NCT number NCT05579964
Other study ID # LB.02.01/Vll/011/KEP011/2022
Secondary ID LB.02.01/Vll/011
Status Completed
Phase Phase 2/Phase 3
First received
Last updated
Start date October 10, 2022
Est. completion date June 10, 2023

Study information

Verified date August 2023
Source National Cardiovascular Center Harapan Kita Hospital Indonesia
Contact n/a
Is FDA regulated No
Health authority
Study type Interventional

Clinical Trial Summary

Congenital heart disease (CHD) is the most common congenital abnormality found in newborns with Tetralogy of Fallot (TOF) being the most common cyanotic CHD. Total correction of TOF was performed using a cardiopulmonary bypass (CPB) machine. However, the use of CPB has a negative effect that causes inflammation and myocardial injury. Myocardial protection in patients undergoing total correction of TOF surgery is more difficult than other cyanotic CHD due to a hypertrophic right ventricular condition. Dexmedetomidine (DEX) is a selective α-2 adrenergic, which has major effects including hypnosis, sedation, and analgesia as well as cardiovascular effects. The sedation is induced by stimulating the α-2 adrenergic receptor in the locus coeruleus (LC) in the pons cerebri. DEX also increases the level of GABA and Galanin and reduces endogenous norepinephrine.
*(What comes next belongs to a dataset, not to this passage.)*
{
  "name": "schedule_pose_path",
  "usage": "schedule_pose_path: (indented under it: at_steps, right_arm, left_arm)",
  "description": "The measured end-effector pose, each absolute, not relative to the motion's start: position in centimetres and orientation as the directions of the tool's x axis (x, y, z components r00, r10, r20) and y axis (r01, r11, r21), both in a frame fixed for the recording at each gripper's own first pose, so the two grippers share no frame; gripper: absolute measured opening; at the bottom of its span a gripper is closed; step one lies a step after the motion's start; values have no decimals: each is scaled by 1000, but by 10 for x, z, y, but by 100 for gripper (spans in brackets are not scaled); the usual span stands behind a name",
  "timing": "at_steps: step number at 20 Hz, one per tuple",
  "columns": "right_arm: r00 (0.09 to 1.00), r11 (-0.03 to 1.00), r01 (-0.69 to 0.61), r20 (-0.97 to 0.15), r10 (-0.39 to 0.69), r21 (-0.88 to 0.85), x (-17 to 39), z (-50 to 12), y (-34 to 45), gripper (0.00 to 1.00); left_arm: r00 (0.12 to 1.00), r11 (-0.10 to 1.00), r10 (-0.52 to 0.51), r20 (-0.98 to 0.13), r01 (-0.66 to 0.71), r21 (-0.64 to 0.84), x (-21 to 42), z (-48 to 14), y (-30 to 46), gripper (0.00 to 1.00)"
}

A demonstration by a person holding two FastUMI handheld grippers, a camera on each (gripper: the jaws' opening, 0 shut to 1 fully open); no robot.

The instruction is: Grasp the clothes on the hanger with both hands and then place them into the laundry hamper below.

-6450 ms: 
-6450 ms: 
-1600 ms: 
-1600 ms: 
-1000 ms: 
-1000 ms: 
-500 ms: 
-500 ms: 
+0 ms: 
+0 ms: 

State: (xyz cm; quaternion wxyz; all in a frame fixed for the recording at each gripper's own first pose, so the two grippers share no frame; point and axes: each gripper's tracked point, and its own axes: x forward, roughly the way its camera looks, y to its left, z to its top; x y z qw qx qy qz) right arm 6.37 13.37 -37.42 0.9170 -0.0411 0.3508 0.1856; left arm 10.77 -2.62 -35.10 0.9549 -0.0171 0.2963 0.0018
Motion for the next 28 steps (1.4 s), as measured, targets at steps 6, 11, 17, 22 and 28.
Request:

The lower level of endogenous norepinephrine decreases the afterload of the ventricles, increases cardiac output, and reduces myocardial injury as a result. Furthermore, the peripheral effects of DEX can reduce myocardial ischemia-reperfusion (MIR) by inhibiting NF-кB pathway activation and reducing the number of pro-inflammatory cytokines released. Thus, the administration of DEX can prevent myocardial necrosis and apoptosis, also reducing reperfusion injury when using CPB machines. Research related to the effectiveness of administering DEX as a myocardial protector in classic TOF patients undergoing elective total correction cardiac surgery in Indonesia is less reported. The aim of this study is to determine the effectiveness of DEX as myocardial protector in classic TOF patients undergoing elective total correction cardiac surgery.


Description:

This study is a double blind randomized controlled trial to determine the effectiveness of DEX during CPB as myocardial protection between DEX group and control group. The study population is classic TOF patients who underwent elective total correction cardiac surgery. This study was approved by the research ethical committee (Institutional Review Board) of the National Cardiovascular Center Harapan Kita Jakarta (NCCHK). Before randomization, participants who are eligible based on inclusion and exclusion criterias will be given informed consent. If the guardians of the participants agree, the participants will be included in this research. Sixty-six pediatric participants with classic TOF undergoing elective total correction will be randomly divided into two groups, DEX group and control group. Dexmedetomidine HCl is provided in the form of a liquid injection (Precedex/Kabimidine 200 mcg/2 ml). For the DEX group, DEX was calculated with a priming dose of 0.5 mcg/kg in a 5 ml syringe mixed in priming fluid and 0.25 mcg/kg/hour DEX infusion diluted in 0.9% NaCl 20 ml in a 20 ml syringe administered to the CPB reservoir with an infusion rate of 10 ml/hour. For the control group, the volume of administration of 0.9% NaCl as priming and 0.9% NaCl infusion was given to the CPB machine with adjusted amount and rate same as the DEX group. We will measure myocardial injury biomarker plasma levels (Troponin I) and cytokines proinflammatory biomarkers plasma level (IL-6) as the primary outcome of myocardial protection. Serum plasma levels of troponin I and IL-6 will be taken 4 times (T1, 5 minutes after induction as baseline level; T2,1 hour after CPB; T3, 6 hours after CPB, and T4, 24 hours after CPB). Secondary outcomes including hemodynamic profile (cardiac output, cardiac index, and systemic vascular resistance, at 5 minute before induction as baseline level, 6 hours, 24 hours, and 48 hours after CPB), serum lactate levels at 5 minutes after induction as baseline level, 1 hour, 6 hours, and 24 hours after CPB, morbidity outcomes (vasoinotropic score at 1 hour, 6 hours, and 24 hours after CPB, length of ventilator use, and length of stay in intensive care).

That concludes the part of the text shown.